Inaugurazione del percorso
Al taglio del nastro hanno partecipato il sindaco Luigi Vicinanza, il presidente del Parco dei Monti Lattari Enzo Peluso e diverse associazioni del territorio.
L’iniziativa arriva a quasi un anno dalla tragedia della funivia del Faito e rappresenta un segnale di ripartenza per tutta la comunità.
Un cammino nella natura
Il sentiero si sviluppa per circa 1.500 metri lungo l’antico acquedotto borbonico, attraversando un paesaggio suggestivo caratterizzato da platani, ippocastani e vegetazione mediterranea.

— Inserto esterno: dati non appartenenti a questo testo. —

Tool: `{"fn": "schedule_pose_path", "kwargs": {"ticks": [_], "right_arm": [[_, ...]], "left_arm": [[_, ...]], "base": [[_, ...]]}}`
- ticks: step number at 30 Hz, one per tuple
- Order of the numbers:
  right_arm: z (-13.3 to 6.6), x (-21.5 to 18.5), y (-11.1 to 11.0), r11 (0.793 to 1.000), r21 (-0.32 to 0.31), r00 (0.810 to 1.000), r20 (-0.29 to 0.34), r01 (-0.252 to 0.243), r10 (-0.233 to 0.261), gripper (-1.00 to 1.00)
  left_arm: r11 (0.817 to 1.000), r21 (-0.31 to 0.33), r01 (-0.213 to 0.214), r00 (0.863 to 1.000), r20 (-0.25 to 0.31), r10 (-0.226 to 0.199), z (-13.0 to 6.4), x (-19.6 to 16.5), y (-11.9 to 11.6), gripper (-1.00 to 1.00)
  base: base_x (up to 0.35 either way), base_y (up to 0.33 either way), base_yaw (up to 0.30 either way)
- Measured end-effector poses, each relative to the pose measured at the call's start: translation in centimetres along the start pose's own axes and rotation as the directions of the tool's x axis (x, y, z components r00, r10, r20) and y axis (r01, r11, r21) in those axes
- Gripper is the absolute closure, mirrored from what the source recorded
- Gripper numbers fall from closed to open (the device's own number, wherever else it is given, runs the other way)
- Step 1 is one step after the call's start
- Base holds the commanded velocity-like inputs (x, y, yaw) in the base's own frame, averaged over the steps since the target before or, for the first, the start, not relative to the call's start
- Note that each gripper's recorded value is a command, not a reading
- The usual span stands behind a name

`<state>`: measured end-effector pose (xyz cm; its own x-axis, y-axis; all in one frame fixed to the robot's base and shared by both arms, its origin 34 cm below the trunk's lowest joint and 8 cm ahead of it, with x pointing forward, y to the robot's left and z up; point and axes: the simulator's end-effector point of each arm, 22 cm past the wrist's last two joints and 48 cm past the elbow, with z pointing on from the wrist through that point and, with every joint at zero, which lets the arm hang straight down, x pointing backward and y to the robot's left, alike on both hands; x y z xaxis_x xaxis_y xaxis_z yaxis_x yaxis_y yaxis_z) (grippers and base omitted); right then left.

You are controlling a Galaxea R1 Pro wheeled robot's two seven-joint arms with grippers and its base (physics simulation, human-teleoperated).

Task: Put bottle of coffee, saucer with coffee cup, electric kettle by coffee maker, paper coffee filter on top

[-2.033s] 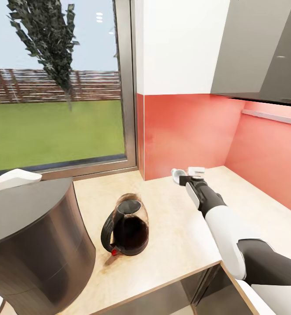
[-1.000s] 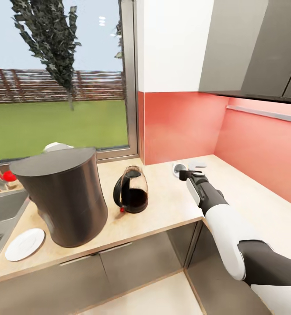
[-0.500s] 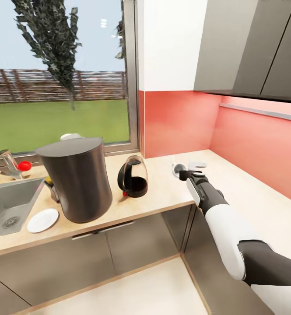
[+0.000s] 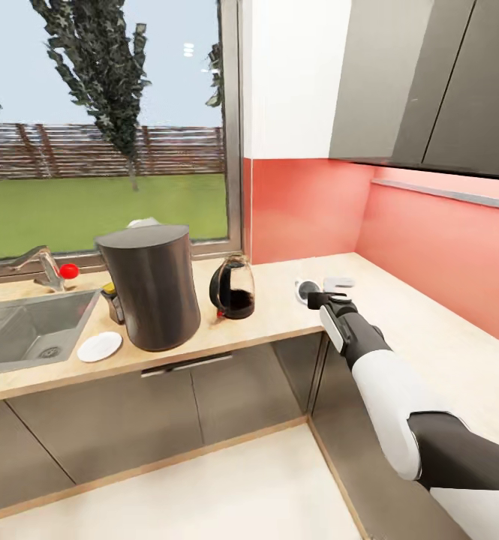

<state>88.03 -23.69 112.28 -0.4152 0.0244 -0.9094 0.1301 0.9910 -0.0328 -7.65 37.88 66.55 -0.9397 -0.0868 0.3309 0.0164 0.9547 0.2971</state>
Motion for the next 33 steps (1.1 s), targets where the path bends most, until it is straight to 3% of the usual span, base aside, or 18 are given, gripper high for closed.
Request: {"fn": "schedule_pose_path", "kwargs": {"ticks": [12, 33], "right_arm": [[-0.64, -0.99, -0.08, 1.000, 0.001, 1.000, 0.016, -0.002, 0.002, 1.00], [-0.73, -1.03, -0.10, 1.000, 0.001, 1.000, 0.016, -0.002, 0.002, 1.00]], "left_arm": [[1.000, -0.001, 0.006, 1.000, 0.015, -0.006, 0.10, -0.58, 0.10, -1.00], [1.000, -0.003, 0.007, 1.000, 0.020, -0.007, 0.13, -0.77, 0.33, -1.00]], "base": [[-0.337, -0.004, 0.143], [-0.271, -0.098, 0.005]]}}
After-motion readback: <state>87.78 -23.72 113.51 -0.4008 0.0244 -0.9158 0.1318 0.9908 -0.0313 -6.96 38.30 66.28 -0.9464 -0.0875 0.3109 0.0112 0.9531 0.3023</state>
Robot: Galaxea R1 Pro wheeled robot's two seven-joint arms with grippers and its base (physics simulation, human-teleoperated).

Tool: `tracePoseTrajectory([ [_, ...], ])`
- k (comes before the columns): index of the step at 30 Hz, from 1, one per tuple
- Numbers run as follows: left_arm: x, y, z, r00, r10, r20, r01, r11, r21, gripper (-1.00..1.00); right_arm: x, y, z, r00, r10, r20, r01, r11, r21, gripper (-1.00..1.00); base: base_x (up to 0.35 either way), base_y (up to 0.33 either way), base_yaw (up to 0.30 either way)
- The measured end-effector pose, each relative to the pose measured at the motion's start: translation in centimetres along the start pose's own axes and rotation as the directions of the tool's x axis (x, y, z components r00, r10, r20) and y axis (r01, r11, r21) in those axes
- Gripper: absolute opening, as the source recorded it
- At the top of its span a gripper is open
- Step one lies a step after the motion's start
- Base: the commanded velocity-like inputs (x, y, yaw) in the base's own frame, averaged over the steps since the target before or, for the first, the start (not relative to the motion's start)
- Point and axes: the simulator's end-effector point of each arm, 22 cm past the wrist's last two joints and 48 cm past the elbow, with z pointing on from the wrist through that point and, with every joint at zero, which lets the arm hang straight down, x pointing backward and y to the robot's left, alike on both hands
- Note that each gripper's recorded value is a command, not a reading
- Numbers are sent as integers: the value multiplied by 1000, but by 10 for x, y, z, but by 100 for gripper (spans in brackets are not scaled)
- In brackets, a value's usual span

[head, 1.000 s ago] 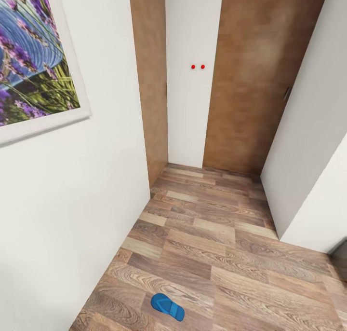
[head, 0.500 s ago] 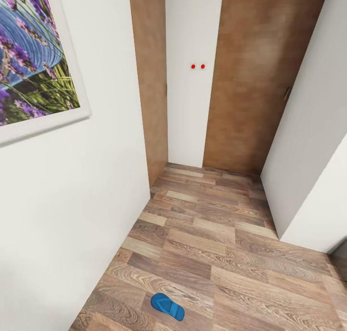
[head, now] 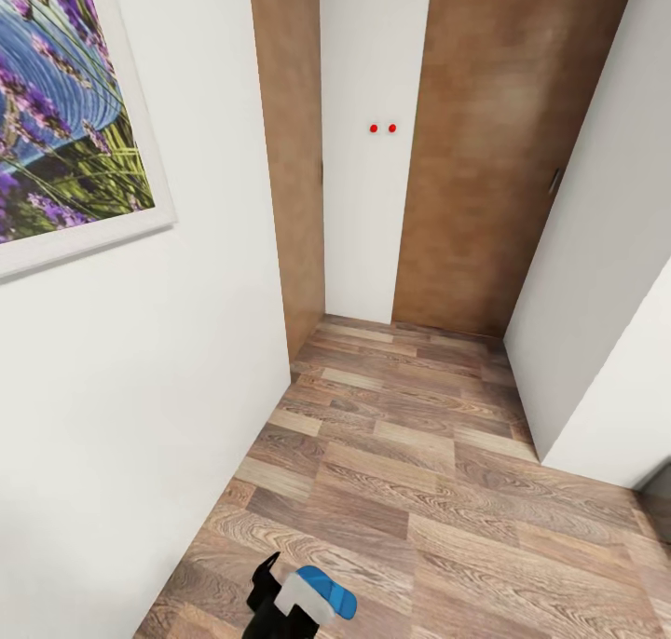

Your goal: In the bedroom, move the book from the bed onto either nightstand, and place the two sandals side by side next to the bed.

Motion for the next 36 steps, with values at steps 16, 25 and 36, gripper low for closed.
tracePoseTrajectory([
  [16, 31, 11, -3, 981, 190, -43, -190, 982, -2, 100, 0, 0, 0, 1000, 2, 0, -2, 1000, 1, 100, 0, 0, -14],
  [25, 31, 9, -3, 980, 194, -42, -195, 981, 1, 100, -1, 0, 0, 1000, 2, 2, -2, 1000, 1, 100, 0, 0, -249],
  [36, 34, 2, -3, 979, 197, -43, -195, 980, 39, 100, -2, 0, 0, 1000, 4, 6, -4, 1000, 1, 100, 0, 0, -281],
])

Il percorso è stato arricchito con 12 totem ecosostenibili e mattonelle in terracotta realizzate dagli studenti dell’istituto “Bonito-Cosenza”, a testimonianza del coinvolgimento attivo del territorio.
Progetto di riqualificazione
L’intervento è stato realizzato dal Comune, insieme all’assessorato all’Identità, in collaborazione con Archeoclub d’Italia e CAI sezione locale, grazie a un finanziamento di 10mila euro del Parco dei Monti Lattari.
Castellammare è il primo dei 27 comuni dell’area a concretizzare un progetto di recupero sentieristico con questi fondi.
Tre milioni per Quisisana
Il sindaco Vicinanza ha annunciato un investimento più ampio: tre milioni di euro destinati alla riqualificazione dei Boschi di Quisisana, con interventi che riguarderanno il restauro delle Fontane del Re, il rifacimento dei viali e la creazione di aree picnic.
Un piano strategico che punta a rilanciare l’intera zona dal punto di vista turistico e ambientale.
Un percorso simbolico
Anche il presidente Enzo Peluso ha sottolineato il valore dell’iniziativa, evidenziando come la sentieristica rappresenti un elemento chiave per la valorizzazione del territorio insieme ai prodotti tipici.
L’apertura del sentiero del Rio Lavello segna così l’inizio di un percorso più ampio di recupero e promozione dell’area dei Monti Lattari.